▸ PROMPT:
Everything from the line holding "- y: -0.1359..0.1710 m" to the end of the data must be reproduced exactly; include both boundary lines and nothing else.

"""

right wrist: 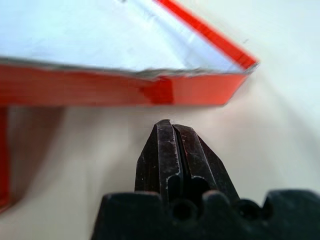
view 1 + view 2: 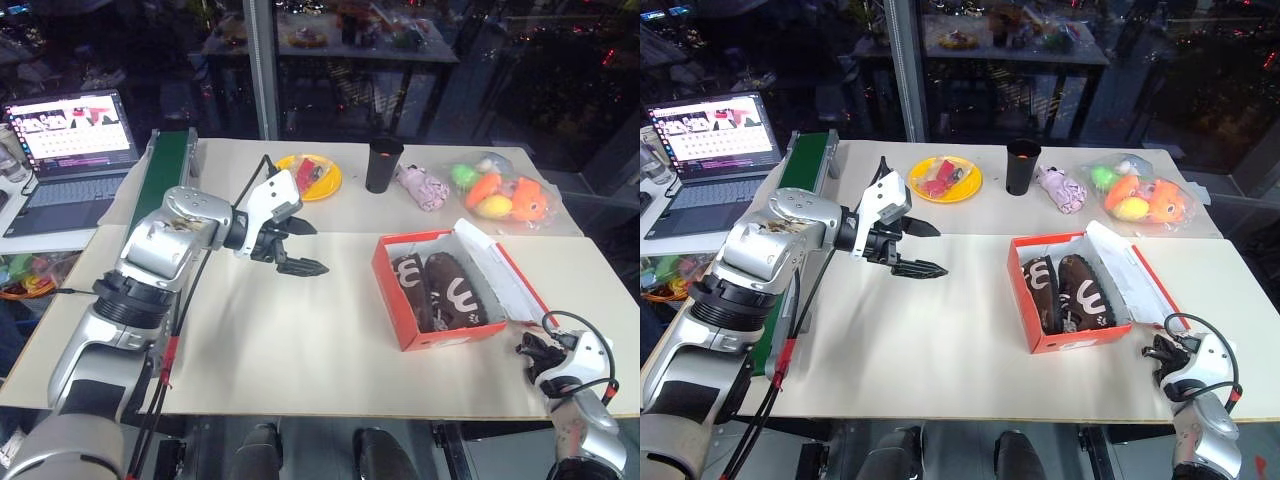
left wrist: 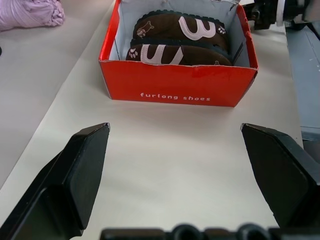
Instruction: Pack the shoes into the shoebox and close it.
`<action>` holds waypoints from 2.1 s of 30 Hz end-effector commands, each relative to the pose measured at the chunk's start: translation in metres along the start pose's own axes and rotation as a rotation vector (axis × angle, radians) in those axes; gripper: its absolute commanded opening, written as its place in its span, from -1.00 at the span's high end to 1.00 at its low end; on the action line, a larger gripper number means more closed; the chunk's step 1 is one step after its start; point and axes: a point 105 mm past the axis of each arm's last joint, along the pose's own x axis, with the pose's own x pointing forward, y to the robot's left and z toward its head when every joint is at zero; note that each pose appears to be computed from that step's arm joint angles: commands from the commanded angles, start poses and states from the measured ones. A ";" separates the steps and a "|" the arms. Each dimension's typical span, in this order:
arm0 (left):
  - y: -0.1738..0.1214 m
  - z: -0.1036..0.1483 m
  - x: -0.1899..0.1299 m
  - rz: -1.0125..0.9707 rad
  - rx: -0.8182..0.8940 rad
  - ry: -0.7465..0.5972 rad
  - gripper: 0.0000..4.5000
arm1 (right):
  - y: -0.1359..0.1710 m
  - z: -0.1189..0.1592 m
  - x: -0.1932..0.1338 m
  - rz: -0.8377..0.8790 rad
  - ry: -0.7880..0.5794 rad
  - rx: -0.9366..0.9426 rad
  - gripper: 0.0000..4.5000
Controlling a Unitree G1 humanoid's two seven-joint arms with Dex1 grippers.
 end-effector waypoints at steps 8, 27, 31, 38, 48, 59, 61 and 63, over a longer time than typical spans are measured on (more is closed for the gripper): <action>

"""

▸ COMPLETED TASK:
  - y: -0.1359..0.1710 m
  - z: -0.1189..0.1592 m
  - x: -0.1932..0.1338 m
  - rz: -0.8377..0.8790 rad
  - ry: -0.7880..0.5794 rad
  - rx: -0.9366..0.9426 rad
  - gripper: 0.0000..4.5000
Controlling a Unitree G1 humanoid's two seven-joint arms with Dex1 grippers.
 end-effector waypoints at steps 8, 27, 31, 38, 48, 59, 61 and 63, over a longer time than typical spans are measured on (more is closed for the gripper): <action>

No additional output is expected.